La funcion de los bumper es la de invertir la polaridad del motor para que el mini robot de la vuelta


----------



## ivankira (Abr 14, 2010)

ala mejor viendo el circuito podria decirte algo mas preciso. 

supongo que los bumpers son los switch limite


----------



## Dario (Abr 14, 2010)

yo recomiendo que revises las conexiones en tu circuito, seguro debe haber algo mal conectado


----------



## RHouse (Abr 15, 2010)

Este es el diagrama pero siento que el problema esta en como debo conectar a los bumpers


----------



## ivankira (Abr 15, 2010)

ya probaste el circuito en algun software para ver si funciona.
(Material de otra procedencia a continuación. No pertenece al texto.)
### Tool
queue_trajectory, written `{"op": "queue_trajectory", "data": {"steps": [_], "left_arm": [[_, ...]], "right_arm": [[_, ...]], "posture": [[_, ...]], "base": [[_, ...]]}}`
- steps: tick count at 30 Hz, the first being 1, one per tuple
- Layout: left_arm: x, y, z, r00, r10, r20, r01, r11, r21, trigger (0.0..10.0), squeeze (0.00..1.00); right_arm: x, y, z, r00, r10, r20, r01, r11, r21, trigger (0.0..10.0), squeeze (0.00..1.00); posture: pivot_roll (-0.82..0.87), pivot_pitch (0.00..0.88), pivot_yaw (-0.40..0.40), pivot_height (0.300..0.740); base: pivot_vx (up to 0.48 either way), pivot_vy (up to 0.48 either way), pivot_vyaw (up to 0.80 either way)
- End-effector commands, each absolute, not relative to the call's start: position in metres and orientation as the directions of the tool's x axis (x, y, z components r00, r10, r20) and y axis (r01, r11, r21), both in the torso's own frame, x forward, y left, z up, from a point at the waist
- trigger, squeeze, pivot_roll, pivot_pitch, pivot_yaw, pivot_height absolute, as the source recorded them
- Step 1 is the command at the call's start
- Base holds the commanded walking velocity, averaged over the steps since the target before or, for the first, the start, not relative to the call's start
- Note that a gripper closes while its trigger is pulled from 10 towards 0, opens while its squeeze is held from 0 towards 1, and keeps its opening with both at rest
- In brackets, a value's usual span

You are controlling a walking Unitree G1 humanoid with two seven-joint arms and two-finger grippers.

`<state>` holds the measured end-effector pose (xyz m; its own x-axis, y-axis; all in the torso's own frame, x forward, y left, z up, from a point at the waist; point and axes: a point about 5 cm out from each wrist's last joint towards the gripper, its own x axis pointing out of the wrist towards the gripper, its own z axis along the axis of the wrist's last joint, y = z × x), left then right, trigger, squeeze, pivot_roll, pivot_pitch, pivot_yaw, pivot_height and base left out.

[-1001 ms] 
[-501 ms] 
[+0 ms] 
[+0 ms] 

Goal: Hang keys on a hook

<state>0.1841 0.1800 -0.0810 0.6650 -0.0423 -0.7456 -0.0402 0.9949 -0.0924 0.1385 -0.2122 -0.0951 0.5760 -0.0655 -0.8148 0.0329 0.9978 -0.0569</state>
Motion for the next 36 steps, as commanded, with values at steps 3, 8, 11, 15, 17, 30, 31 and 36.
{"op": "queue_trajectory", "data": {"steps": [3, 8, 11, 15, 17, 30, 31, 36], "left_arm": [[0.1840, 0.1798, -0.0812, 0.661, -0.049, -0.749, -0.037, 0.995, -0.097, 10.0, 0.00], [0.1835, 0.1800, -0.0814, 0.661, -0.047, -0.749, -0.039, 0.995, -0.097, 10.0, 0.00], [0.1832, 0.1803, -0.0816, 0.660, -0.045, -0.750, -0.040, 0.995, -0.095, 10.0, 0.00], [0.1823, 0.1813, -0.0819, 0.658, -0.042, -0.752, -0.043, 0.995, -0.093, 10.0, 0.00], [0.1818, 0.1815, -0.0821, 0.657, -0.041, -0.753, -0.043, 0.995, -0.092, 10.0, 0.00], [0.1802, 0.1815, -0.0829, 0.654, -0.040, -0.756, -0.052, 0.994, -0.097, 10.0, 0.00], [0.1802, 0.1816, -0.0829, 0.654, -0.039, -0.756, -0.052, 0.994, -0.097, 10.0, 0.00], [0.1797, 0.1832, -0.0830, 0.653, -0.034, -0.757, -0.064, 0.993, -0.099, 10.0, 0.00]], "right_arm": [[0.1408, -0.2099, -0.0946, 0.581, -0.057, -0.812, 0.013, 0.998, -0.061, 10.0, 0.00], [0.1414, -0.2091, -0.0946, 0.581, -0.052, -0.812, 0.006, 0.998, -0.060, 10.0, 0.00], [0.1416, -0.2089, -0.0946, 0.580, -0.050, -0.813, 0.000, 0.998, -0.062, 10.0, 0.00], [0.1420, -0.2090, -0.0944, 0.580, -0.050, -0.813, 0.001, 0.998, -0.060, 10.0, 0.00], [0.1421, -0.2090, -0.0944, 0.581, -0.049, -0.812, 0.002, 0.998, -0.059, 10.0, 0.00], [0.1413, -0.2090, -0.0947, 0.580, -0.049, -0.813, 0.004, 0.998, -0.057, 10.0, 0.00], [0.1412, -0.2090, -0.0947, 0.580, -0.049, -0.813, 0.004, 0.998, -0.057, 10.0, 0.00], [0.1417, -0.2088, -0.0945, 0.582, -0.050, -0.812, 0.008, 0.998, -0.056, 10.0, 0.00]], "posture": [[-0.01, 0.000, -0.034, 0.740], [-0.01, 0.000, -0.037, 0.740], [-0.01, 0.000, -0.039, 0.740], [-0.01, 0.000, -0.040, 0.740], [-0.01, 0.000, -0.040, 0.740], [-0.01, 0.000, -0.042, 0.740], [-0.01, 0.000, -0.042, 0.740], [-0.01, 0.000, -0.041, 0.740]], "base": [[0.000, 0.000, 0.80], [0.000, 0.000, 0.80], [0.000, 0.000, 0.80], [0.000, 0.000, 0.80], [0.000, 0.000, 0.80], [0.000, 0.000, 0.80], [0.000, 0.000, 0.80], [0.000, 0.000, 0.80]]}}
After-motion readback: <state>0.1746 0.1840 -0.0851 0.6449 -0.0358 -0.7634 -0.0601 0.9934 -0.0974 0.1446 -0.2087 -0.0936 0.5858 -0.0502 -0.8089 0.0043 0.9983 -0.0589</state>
se me hace que te estas confundiendo con las patitas del 556.
con el 555.
ya que son diferentes de hecho lo estaba armando y me paso lo mismo.


saludos


----------



## RHouse (Abr 15, 2010)

Ahora que ya lo intente armar de nuevo me quedo pero solo en un motor por que cuando presiono el bumper de ese motor gira en sentido contrario y automaticamente regresa pero cuando presiono el otro bumper el otro motor cambia de sentido pero el problema es que se queda en ese sentido y ya no cambia hasta que lo apague y lo vuelva a encender una recomendacion es cambiar las resistencias variables por unas normales.
Como caresco de un buen software me quiebro la cabeza haciendolo fisicamente aunque intentare buscar un buen software.


----------



## ivankira (Abr 16, 2010)

aqui esta un enlace para que puedas utilizar el livewire es ideal.
no esta muy completo pero es un buen comienzo cuando se practica.

saludos

http://wwe.taringa.net/posts/offtopic/1110119/Livewire-y-PCBwizard.html


----------